Le parc national du Simien
Dans les années 1960 en Afrique, des ONG prennent conscience des risques de destruction de la faune et la flore, à l’instar de ce que l’occident a connu au fil de l’industrialisation. Dans le cadre du Projet spécial africain de l’Unesco et du WWF, l’Ethiopie adhère à l’idée de créer une réserve naturelle dans la région du Simien.
Une enquête policière ?

Dans cette région de hauts plateaux, les populations, indépendantes et assez rebelles à l’autorité impériale, rechignent à quitter leurs terres. La BD démarre avec l’assassinat d’un garde du parc. Une enquête débute et, très vite, apparait la violence pesant sur des millions d’Africains, déplacements forcés, luttes politiques, le tout financé par ces ONG occidentales.
Cette BD s’appuie sur le travail de l’historien Guillaume Blanc qui a fouillé les archives éthiopiennes. Elle retrace l’histoire vraie des faits qui ont émaillé la création de cette réserve en Ethiopie, avec son lot de violences. La seule liberté prise avec l’histoire est qu’il n’y a jamais eu d’enquête officielle mandatée par les ONG commanditaires.

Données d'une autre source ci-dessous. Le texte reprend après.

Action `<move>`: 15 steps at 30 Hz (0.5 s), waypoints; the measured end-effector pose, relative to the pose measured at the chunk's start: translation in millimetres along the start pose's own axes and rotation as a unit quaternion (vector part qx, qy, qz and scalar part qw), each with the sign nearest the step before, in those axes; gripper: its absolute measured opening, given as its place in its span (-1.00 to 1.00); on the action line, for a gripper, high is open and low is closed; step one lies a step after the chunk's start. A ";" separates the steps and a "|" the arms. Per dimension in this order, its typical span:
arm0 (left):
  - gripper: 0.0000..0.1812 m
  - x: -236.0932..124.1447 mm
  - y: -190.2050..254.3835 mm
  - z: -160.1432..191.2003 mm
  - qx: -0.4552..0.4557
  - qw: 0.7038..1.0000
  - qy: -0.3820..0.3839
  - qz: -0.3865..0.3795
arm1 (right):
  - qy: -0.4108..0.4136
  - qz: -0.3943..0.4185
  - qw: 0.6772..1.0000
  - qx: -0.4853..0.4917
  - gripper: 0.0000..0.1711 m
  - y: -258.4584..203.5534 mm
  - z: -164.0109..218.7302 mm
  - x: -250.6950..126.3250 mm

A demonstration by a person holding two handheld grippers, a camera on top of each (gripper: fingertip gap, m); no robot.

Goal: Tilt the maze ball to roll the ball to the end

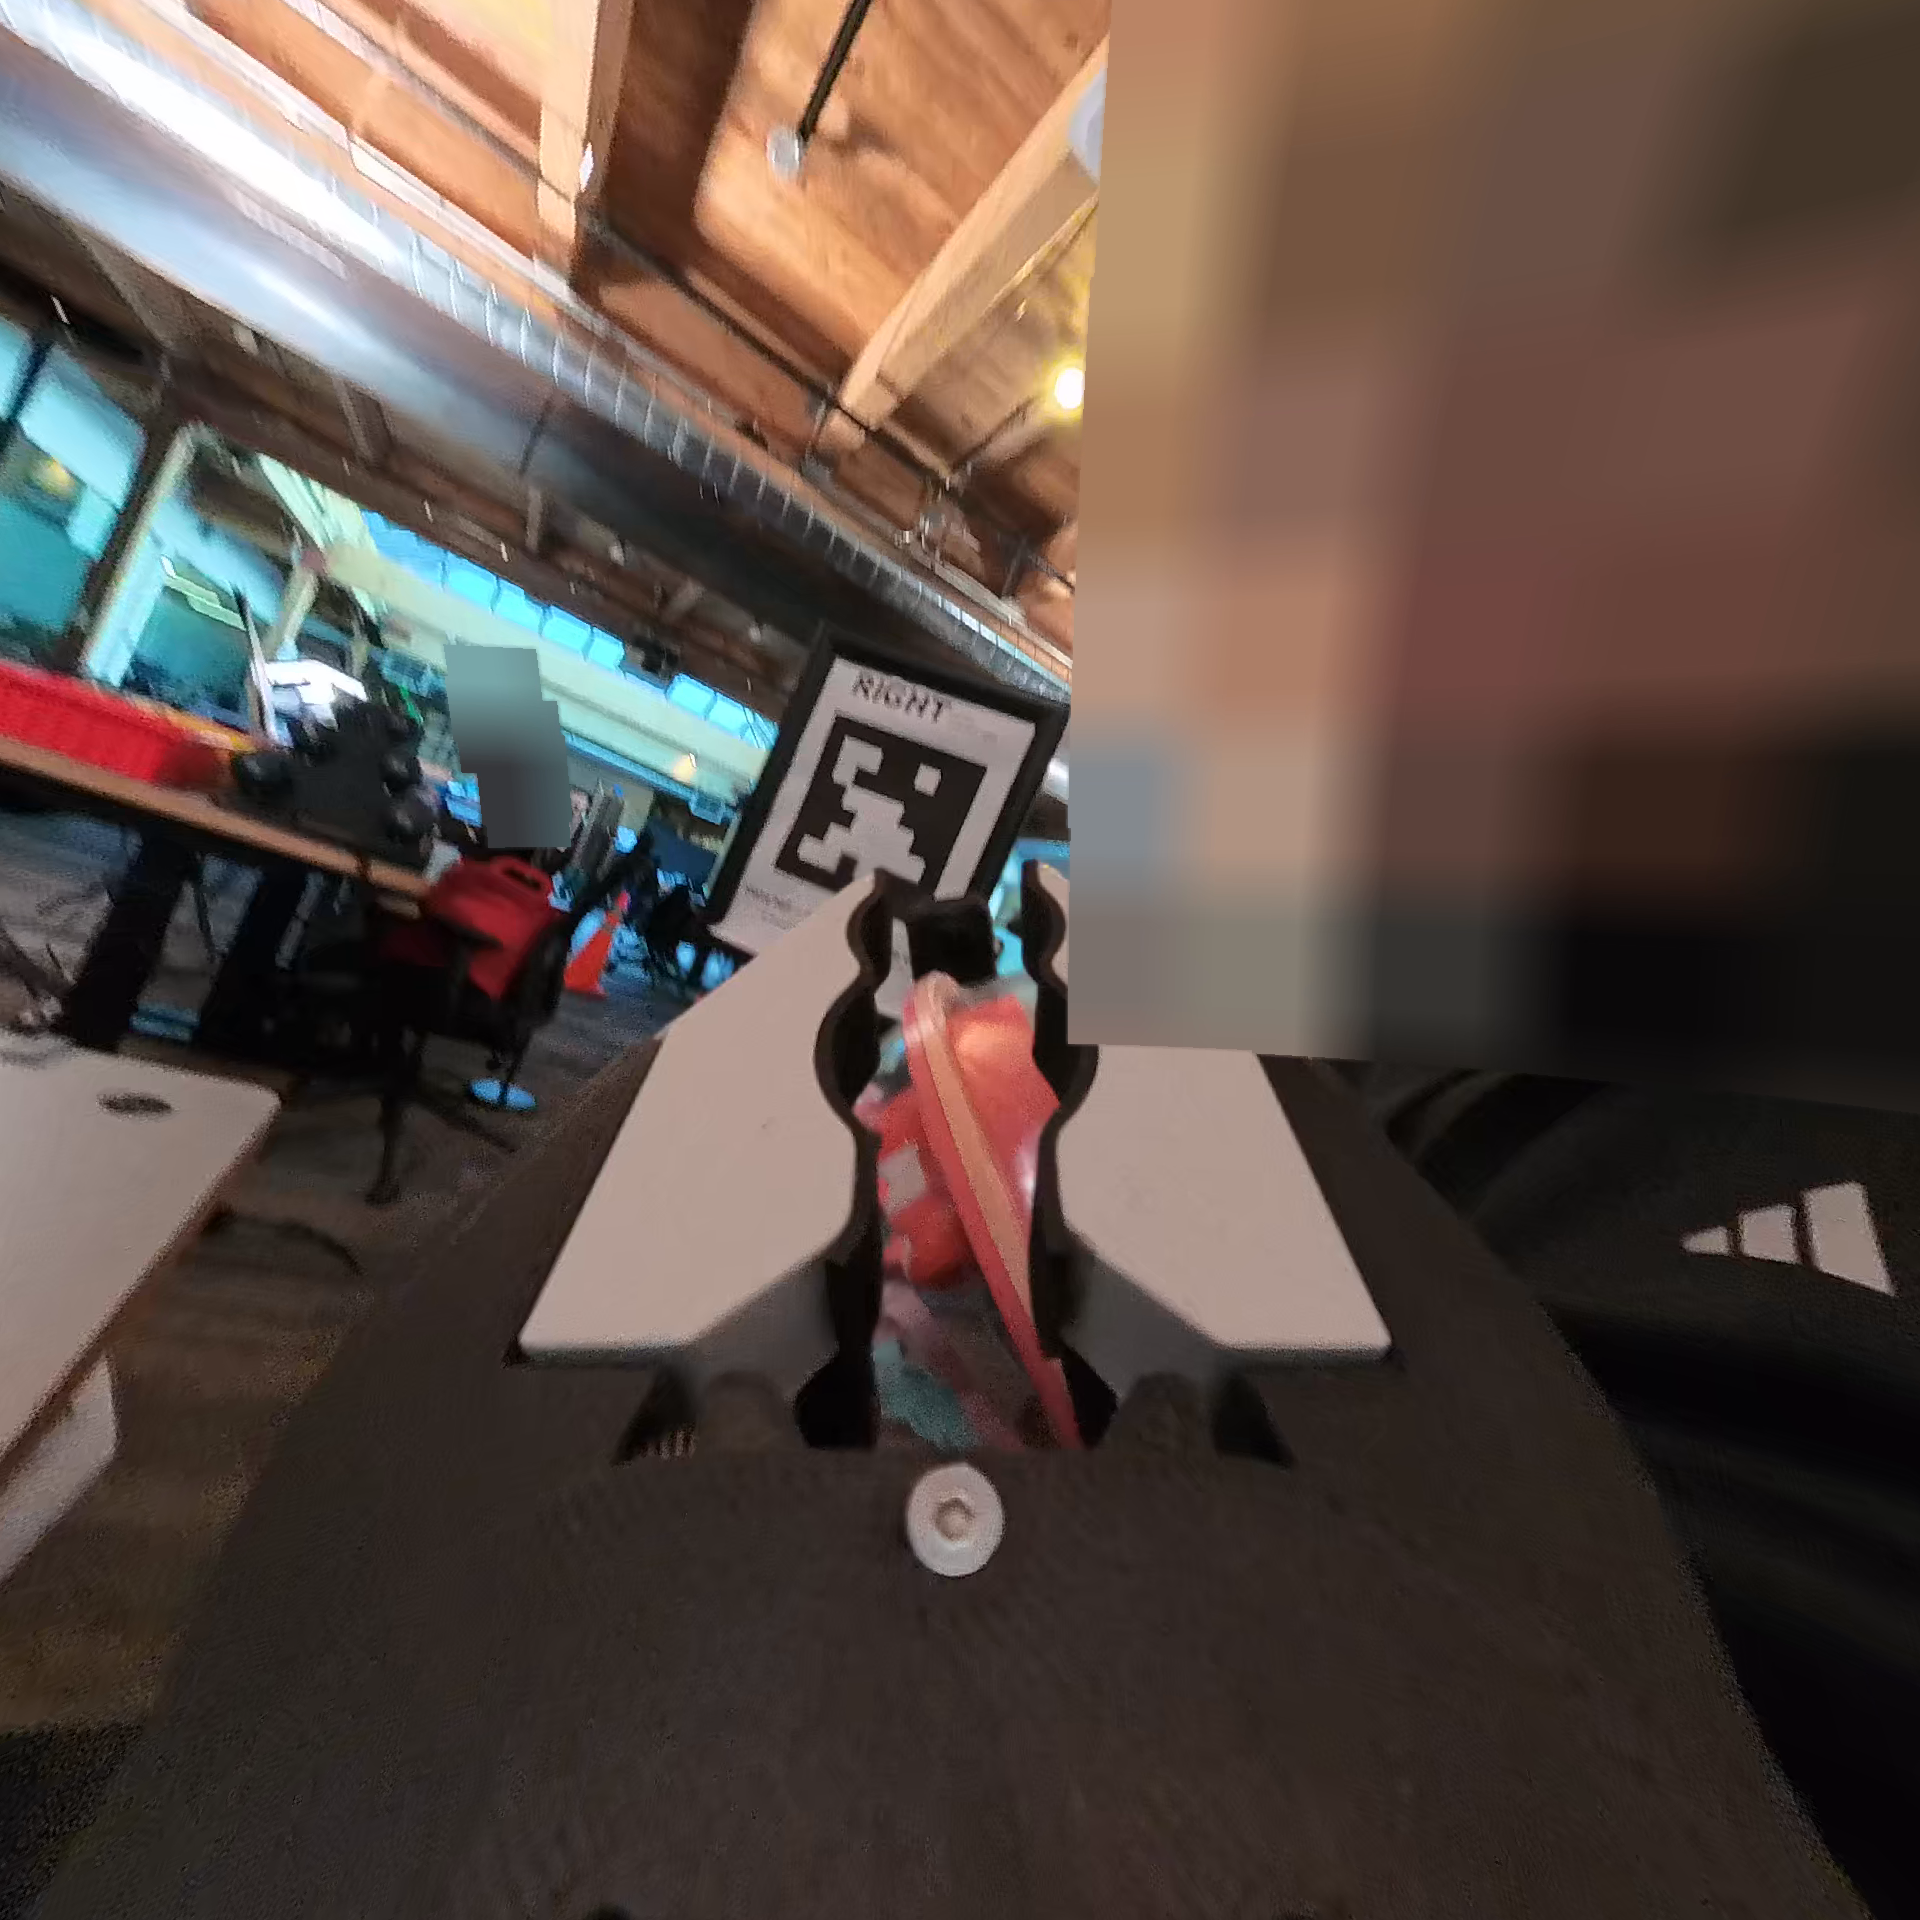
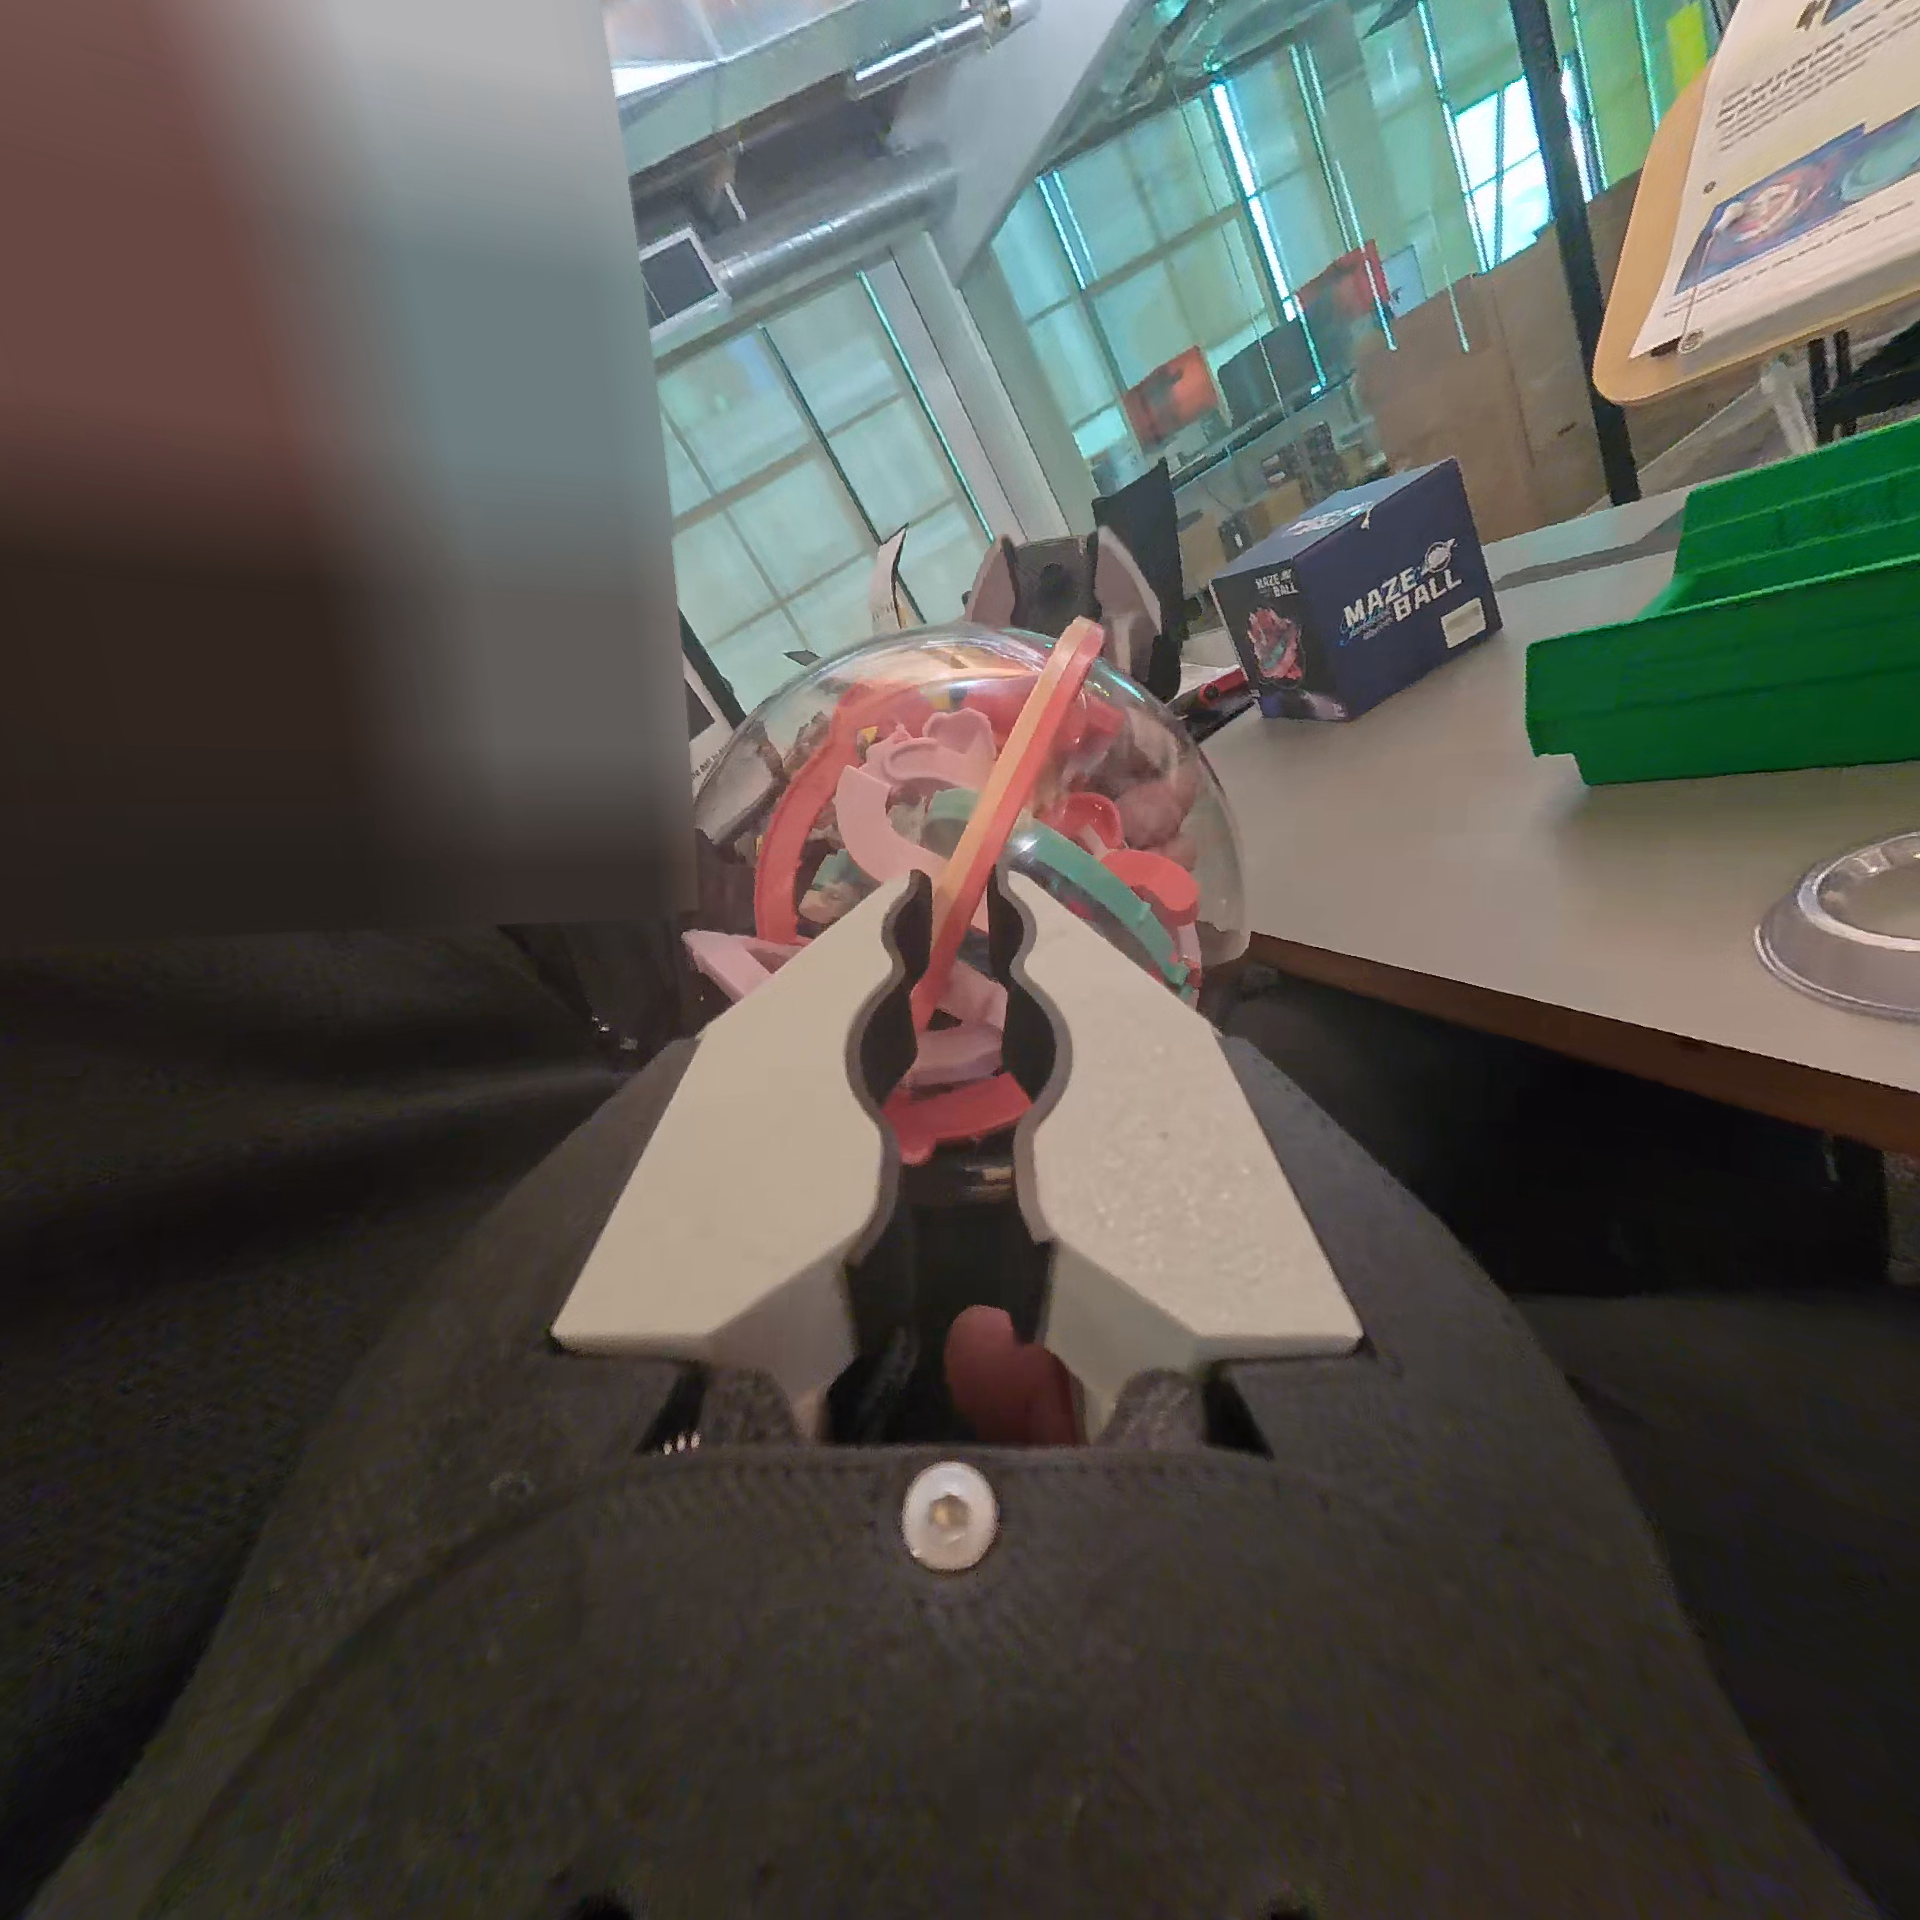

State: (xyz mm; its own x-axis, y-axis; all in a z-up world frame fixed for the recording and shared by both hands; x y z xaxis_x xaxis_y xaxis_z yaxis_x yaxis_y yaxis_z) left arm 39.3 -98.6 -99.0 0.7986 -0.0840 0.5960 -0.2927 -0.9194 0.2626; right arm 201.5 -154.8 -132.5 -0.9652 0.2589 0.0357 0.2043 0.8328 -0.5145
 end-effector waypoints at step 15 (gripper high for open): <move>-0.58 -70.6 21.6 55.4 -0.234 0.969 -0.062 -0.045 | -0.012 -0.020 1.000 0.021 -0.88 8.8 11.1 4.3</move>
State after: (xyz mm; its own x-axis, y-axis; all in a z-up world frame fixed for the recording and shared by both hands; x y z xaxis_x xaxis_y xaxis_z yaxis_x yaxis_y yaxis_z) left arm 5.8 -133.8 -177.4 0.8800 -0.0838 0.4676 -0.4028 -0.6533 0.6411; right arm 197.4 -151.8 -146.4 -0.9763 0.2133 0.0373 0.1583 0.8209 -0.5487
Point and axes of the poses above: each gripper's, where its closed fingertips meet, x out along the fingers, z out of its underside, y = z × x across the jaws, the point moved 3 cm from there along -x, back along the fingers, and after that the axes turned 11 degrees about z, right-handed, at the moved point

Pour en savoir plus sur la création du parc du Simien
Colonialisme vert ?
Ce livre va à l’encontre d’idées reçues sur le sujet de la protection de la nature et amène à se poser des questions sur le prix à payer pour sa sauvegarde.
Quel choix faire entre la (sur)vie de populations autochtones et la protection d’une nature fantasmée ?
La sauvegarde de la nature peut-elle se faire au prix de la mort humains ?… et qui plus est, si elle est utilisée comme justification pour assoir un pouvoir politique contre des populations rebelles ou insoumises.
Une prise de pouvoir occidental sur la sauvegarde du patrimoine naturel africain n’est-elle pas la poursuite du colonialisme sous une autre forme ?… réalisé d’ailleurs avec le « recyclage » d‘acteurs de celui-ci.
Ce livre, sur ce que Guillaume Blanc appelle le colonialisme vert, est une belle invitation à sortir d’un certain confort intellectuel pour regarder la complexité de la réalité africaine, et accepter que notre vision d’occidental ne soit pas une référence absolue.